I’d highly recommend this book about growing up, moving on and finding your place in the world. It’s an absolute must read for anyone heading off to university this year.

Wednesday, 2 August 2017

July Favourites: Books, Benedict and Dragons

Hello everybody! I hope you're all doing well? Did any of you go to YALC? I was so sad to miss it this year due to anxiety but there was still plenty of things that made July a great month for me that I want to share with you all today so, *puts on best Daenerys Targaryen voice* shall we begin?

Favourite Books


I had a really great reading month in July and read a total of nine books but my two absolute favourites happen to both be thrillers. The first is Then She Was Gone by Lisa Jewell, if you follow me on Instagram this will come as no surprise to you as I was raving about this book on my story. It was a solid five star read for me. If you're looking for a book that grips you from the first page and refuses to let you go then you'll devour this book just like I did. My review for Then She was Gone is already up so if you'd like to find out more you can check it out here.

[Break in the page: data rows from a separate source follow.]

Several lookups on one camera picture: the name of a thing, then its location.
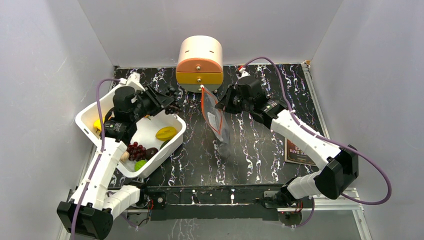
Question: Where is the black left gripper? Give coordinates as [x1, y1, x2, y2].
[131, 85, 175, 122]

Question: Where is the black grape bunch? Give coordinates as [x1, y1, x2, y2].
[165, 86, 181, 115]

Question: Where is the clear zip top bag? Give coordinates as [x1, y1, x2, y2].
[200, 84, 231, 159]

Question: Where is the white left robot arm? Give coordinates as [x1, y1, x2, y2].
[56, 83, 179, 240]

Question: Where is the yellow star fruit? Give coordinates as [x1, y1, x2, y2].
[155, 126, 178, 142]

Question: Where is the white plastic bin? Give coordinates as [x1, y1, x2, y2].
[75, 78, 187, 178]

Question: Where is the green avocado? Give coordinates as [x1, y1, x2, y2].
[160, 139, 171, 150]

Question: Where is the pastel mini drawer cabinet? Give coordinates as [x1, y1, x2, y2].
[176, 35, 224, 93]

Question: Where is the dark purple fig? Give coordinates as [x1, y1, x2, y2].
[145, 147, 159, 161]

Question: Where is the red grape bunch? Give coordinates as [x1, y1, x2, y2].
[126, 141, 147, 162]

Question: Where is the white garlic bulb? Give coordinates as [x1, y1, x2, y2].
[119, 151, 130, 163]

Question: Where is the bright green lime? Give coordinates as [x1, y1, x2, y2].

The second thriller I loved was The Secrets She Keeps by Michael Robotham this is such a heartbreaking thriller following the relationship between two very complex women as they bond over being pregnant in the months leading up to their babies births. The writing style was utterly gripping and like watching a car crash, I couldn't look away as I watched these two women's lives crash and collide with devastating consequences. This was my first book by Michael Robotham and I'll definitely be looking out for more of his work.

Favourite to Watch

Game of Thrones is back and so really there is only one contender for what's been my favourite thing to watch this month! We're only three episodes in but it already feels like so much has happened! I don't want to talk about plot for anyone who hasn't watched it yet and wants to so all I'll say is I am enjoying this season a LOT and can't wait to see what else unfolds now that we're closing in on the end.

Favourite Online 

So much has been going on in the bookish community this past month from Benedict Cumberbatch witnessing Non Pratt's charity head shave at YALC (I was literally howling at the tweets, pictures and videos!) to all of the readathon's that have been taking place in July. But for my favourite online I wanted to throw some love in the direction of a new book blogger who has been making the community such a sunny place with her passion for books. This person is the lovely Amy at Golden Books Girl! I've been really enjoying her blog and chatting to her on Twitter about books so if you don't follow her yet you definitely should check her out she's such a ray of sunshine and her enthusiasm for books and the book community is so lovely to see!

Favourite Thing

Picture taken from my Instagram JessHeartsBooks

This month I finally caved and bought a few of the Beauty and the Beast Funko Pops that have been on my wishlist for ages and I'm absolutely in love with them. Beauty and the Beast is my favourite Disney movie and I love being able to include these Funko's in my Bookstagram pictures. I'm planning on reorganizing my bookcases soon and I can't wait for them to be on display with my beautiful books!

Favourite Memory 

This month my favourite memory involves my nine-year-old cousin. We went for a family meal out last weekend to celebrate two birthdays. I sat next to her and we spent so much time talking about books from what we were reading to what we wanted to read next. She's always been a huge bookworm like me and it's something I've always nurtured in her by buying her books for Christmases and birthdays. This time our usual book talk was a little different though, as she was the one giving me recommendations on books to read! It's so nice that she's now old enough that we can mutually share what books we've been enjoying lately. I persuaded my Aunt to buy her the Murder Most Unladylike series and I've added Dragon's Green by Scarlett Thomas a book she's currently reading to my own wishlist. I think that now she's getting older a lot of book swapping will be going on as she raids my shelves for her next read!

What were some of your favourite things in July?